In the wake of the recent National University of Singapore’s (“NUS”) peeping tom case, criminal lawyers and counsellors said that age is an important factor taken into account by the authorities when deciding to charge an offender.
The perpetrator, a chemical engineering student of the same university, received a 12-month conditional warning from the police for filming a female student showering in Eusoff Hall at the NUS. Conditional warning basically means that the perpetrator will not have a criminal record.
In an oral reply to parliamentary questions dated 6 May 2019, titled “Oral Reply to Parliamentary Questions on Sexual Harassment Incidents at Autonomous Universities, by Mr K Shanmugam, Minister for Home Affairs and Minister for Law”, a conditional warning means:
(i) offender has been put on notice,
(ii) he would know that the authorities have enough evidence and are prepared to press charges against him if he does not reform,
(iii) If he commits a fresh offence during this period, he would be liable to be prosecuted for both the current offence and the subsequent fresh or new offence, and
(iv) in other words, he is not let off the hook for the earlier offence, and he will pay for both.

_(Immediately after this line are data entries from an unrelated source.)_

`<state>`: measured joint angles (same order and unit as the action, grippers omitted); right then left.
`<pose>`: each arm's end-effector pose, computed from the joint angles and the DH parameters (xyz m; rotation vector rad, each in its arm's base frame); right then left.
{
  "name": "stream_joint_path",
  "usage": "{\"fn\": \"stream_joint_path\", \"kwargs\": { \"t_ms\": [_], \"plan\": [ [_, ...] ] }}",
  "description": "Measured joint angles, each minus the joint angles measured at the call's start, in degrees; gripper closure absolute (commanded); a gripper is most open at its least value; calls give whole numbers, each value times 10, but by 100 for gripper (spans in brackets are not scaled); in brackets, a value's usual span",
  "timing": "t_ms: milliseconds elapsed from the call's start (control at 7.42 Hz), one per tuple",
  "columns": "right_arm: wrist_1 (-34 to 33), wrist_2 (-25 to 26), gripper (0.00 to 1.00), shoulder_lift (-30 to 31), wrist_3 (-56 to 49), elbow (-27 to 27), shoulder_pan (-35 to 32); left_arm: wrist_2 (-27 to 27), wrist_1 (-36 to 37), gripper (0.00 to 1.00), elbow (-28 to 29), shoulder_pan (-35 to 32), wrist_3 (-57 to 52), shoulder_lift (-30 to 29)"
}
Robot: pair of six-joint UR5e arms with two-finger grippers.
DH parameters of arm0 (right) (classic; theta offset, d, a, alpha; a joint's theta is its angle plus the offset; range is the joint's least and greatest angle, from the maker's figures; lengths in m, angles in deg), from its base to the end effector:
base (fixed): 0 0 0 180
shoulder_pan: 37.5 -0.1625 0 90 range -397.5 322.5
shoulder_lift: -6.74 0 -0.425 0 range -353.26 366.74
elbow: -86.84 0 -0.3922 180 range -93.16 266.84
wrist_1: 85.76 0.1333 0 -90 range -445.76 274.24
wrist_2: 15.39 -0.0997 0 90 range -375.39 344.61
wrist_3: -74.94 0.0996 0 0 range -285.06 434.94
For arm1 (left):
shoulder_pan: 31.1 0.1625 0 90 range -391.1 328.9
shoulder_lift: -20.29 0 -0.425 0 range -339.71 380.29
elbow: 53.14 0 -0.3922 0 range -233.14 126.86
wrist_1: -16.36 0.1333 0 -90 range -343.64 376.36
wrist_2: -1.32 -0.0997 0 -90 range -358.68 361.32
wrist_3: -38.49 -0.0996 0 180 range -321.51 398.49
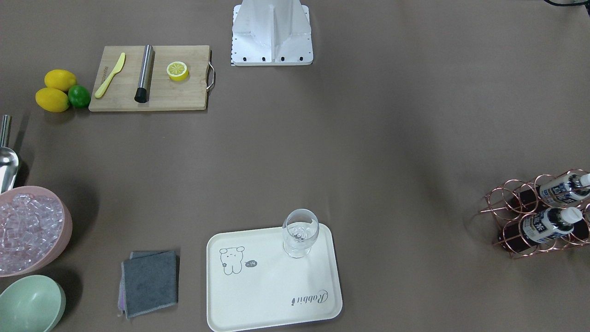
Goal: Take tea from basket to plate
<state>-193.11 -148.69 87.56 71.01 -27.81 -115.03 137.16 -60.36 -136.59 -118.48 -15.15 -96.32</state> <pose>-0.0466 -0.5118 0.4049 0.2184 -0.7733 -0.3794 -0.0313 -0.6681 0.4651 0.4646 0.7023 0.9734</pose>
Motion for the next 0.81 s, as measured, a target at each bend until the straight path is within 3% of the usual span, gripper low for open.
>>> {"fn": "stream_joint_path", "kwargs": {
  "t_ms": [808],
  "plan": [
    [-66,32,0,1,5,-4,-1,-26,-2,30,-97,25,-23,52]
  ]
}}
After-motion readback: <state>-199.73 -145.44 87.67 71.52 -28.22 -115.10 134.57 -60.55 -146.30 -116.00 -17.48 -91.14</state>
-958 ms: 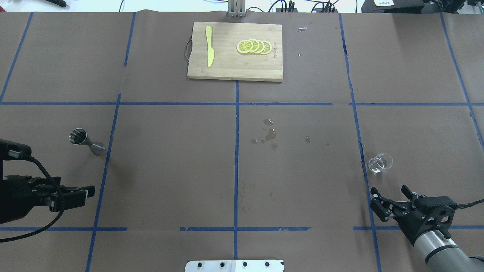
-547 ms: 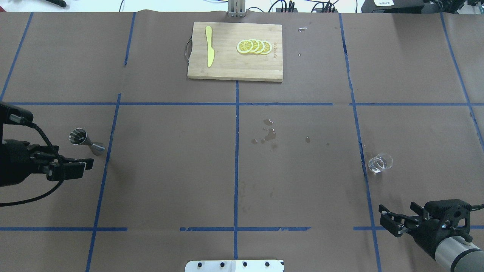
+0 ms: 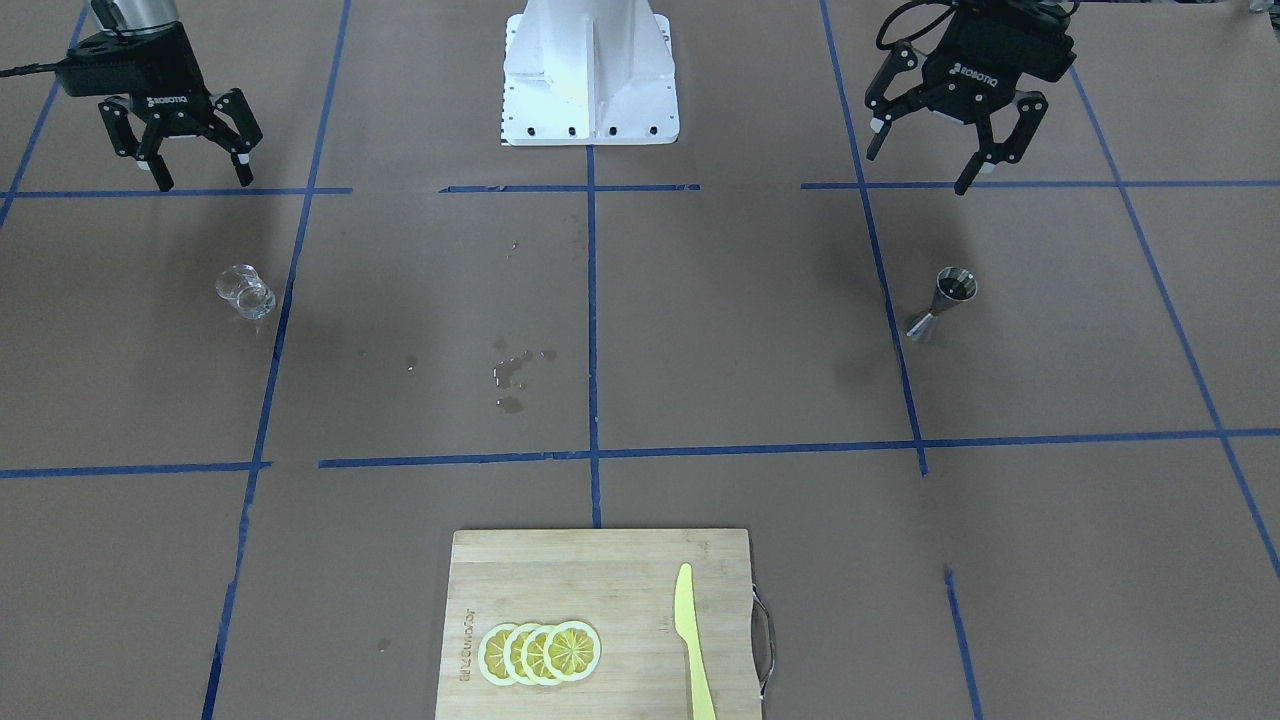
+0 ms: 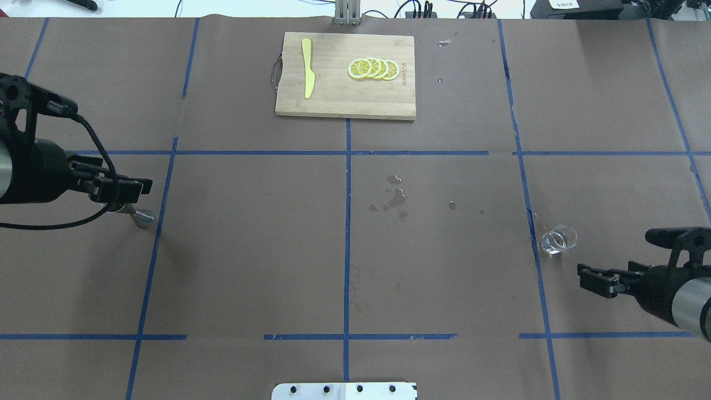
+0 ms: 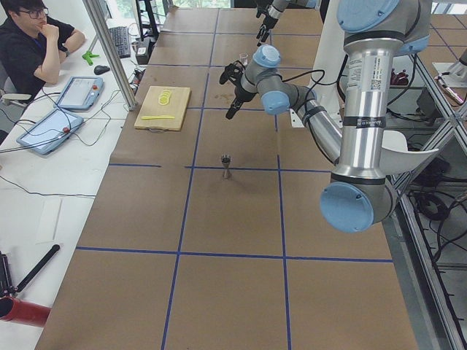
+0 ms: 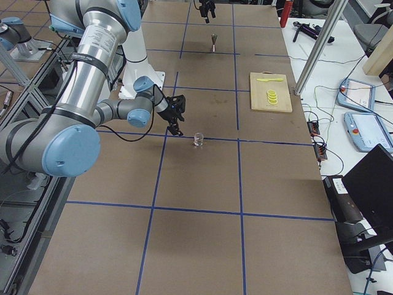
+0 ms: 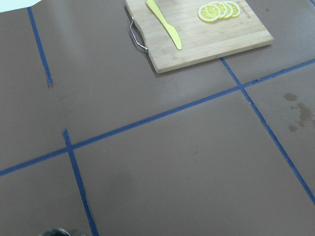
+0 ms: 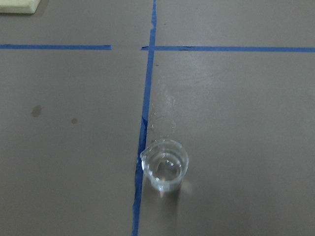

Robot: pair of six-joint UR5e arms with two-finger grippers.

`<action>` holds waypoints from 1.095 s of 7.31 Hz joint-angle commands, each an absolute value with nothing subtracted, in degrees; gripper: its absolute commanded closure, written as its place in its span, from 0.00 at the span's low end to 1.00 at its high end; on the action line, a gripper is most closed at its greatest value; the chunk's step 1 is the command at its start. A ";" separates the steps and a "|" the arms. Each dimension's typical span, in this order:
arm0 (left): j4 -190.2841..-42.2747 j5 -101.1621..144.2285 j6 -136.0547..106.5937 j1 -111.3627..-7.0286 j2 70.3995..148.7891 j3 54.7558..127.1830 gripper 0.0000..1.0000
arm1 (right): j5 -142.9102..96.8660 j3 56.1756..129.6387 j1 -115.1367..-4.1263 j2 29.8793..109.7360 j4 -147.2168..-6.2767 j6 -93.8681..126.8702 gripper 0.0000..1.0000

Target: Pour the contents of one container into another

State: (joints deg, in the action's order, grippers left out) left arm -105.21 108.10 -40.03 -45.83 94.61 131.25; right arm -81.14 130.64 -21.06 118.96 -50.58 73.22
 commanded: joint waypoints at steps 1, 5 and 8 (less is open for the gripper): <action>-103.53 117.36 -30.54 -56.37 100.62 122.04 0.00 | -108.42 127.38 -45.76 111.58 -56.20 56.17 0.00; -103.62 136.10 -4.55 -78.44 101.42 99.92 0.00 | -131.28 112.38 -77.46 98.56 -83.25 8.12 0.00; -103.10 135.88 2.45 -85.06 99.16 89.49 0.00 | -136.81 99.54 -90.14 99.05 -90.00 -12.18 0.00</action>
State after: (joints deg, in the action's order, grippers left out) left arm -103.17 135.72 -0.31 -82.05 100.54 93.19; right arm -133.04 105.33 -84.65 98.83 -87.98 -4.78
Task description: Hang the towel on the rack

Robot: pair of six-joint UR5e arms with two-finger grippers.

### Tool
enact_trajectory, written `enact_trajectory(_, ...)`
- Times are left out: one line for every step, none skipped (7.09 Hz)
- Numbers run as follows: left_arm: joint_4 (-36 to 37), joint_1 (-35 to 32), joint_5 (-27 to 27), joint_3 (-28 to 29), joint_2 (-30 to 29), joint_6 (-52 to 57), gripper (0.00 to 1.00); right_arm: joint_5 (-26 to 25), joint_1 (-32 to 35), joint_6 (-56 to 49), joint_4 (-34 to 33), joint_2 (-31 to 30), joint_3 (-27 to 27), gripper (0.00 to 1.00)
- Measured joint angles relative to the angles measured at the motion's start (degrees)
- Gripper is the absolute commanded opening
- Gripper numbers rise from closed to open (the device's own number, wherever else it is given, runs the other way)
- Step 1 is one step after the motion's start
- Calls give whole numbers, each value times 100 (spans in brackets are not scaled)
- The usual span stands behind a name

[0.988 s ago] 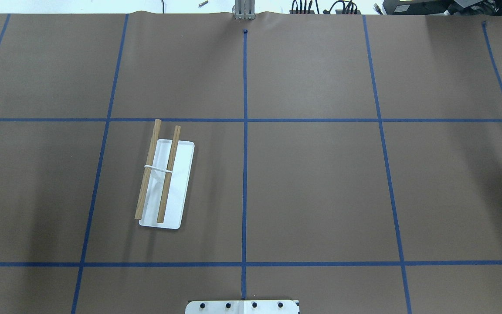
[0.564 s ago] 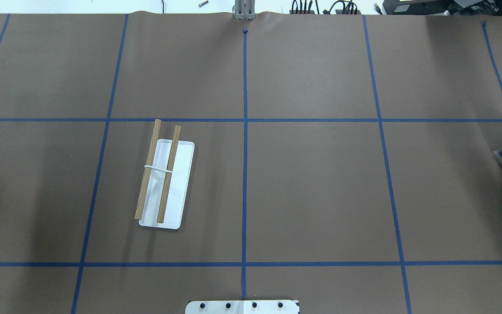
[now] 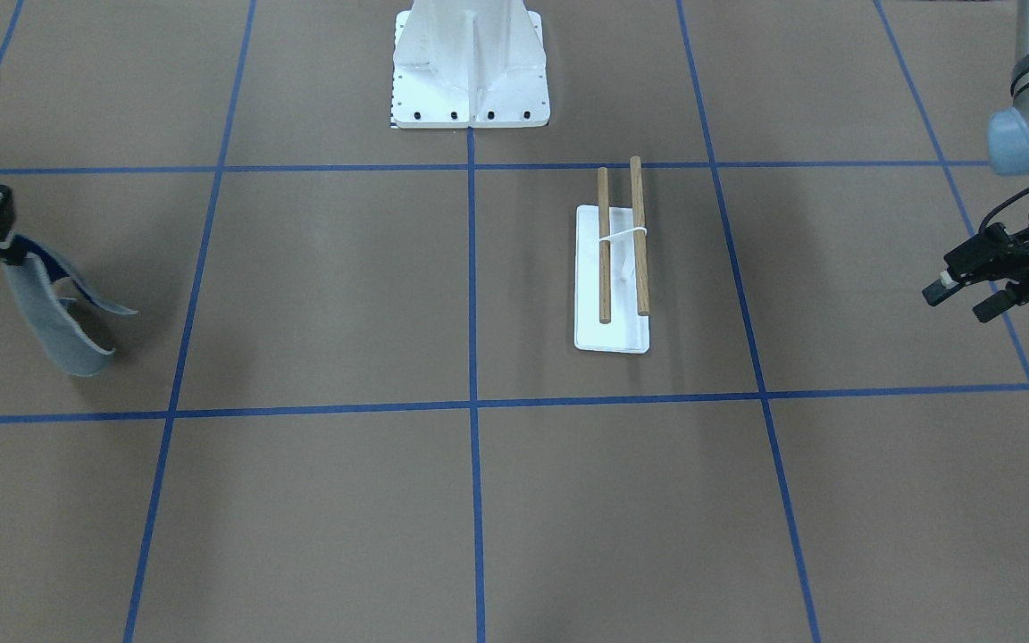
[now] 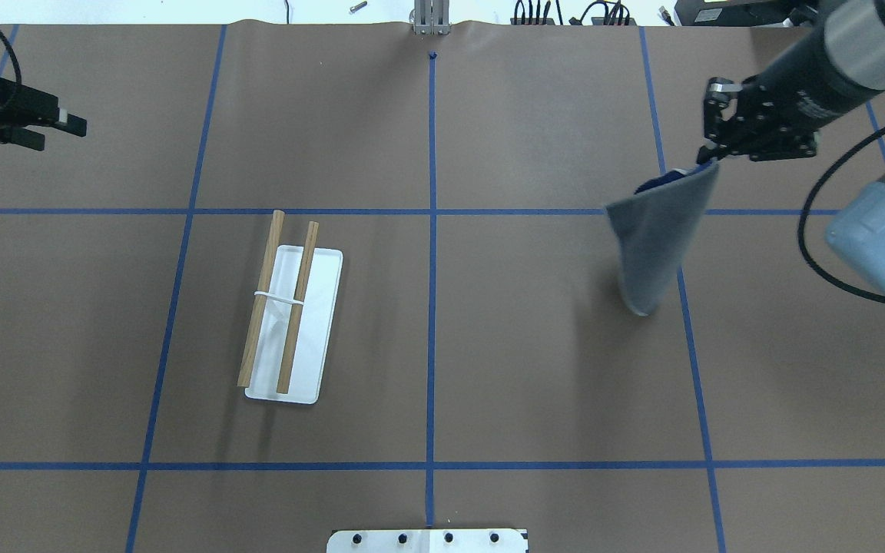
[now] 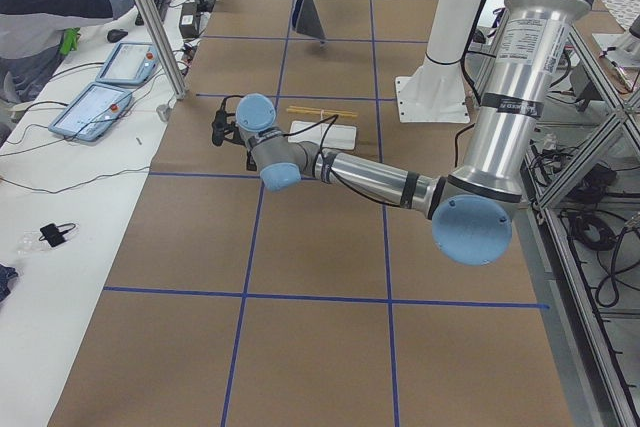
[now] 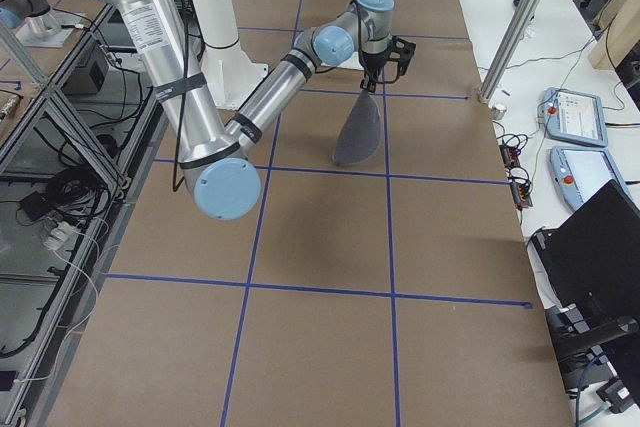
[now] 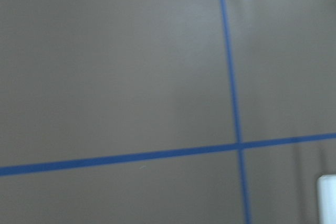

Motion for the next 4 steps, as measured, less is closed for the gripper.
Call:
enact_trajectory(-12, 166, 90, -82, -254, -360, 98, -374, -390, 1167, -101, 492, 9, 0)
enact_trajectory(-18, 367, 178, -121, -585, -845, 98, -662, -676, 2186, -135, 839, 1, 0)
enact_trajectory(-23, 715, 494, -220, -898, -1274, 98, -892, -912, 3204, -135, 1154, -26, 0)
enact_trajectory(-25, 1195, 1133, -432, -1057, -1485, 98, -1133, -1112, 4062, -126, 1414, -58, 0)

As the debate rages on online about whether the perpetrator in the NUS Peeping Tom case has been sufficiently dealt with, our lawyer Eugene Thuraisingam reminds us that there are four principles at play when determining an appropriate sentence for an offender: retribution; general deterrence – or deterring the public at large from committing offences; specific deterrence, which refers to deterring a particular individual; and rehabilitation.
As opposed to just peeping, which one may rightfully or wrongfully take the position is youthful folly, there is a certain degree of premeditation in using a phone to make a video recording.
What would be an appropriate outcome in a case like this is therefore not easy to say and is for society to grapple with and come to a consensus on.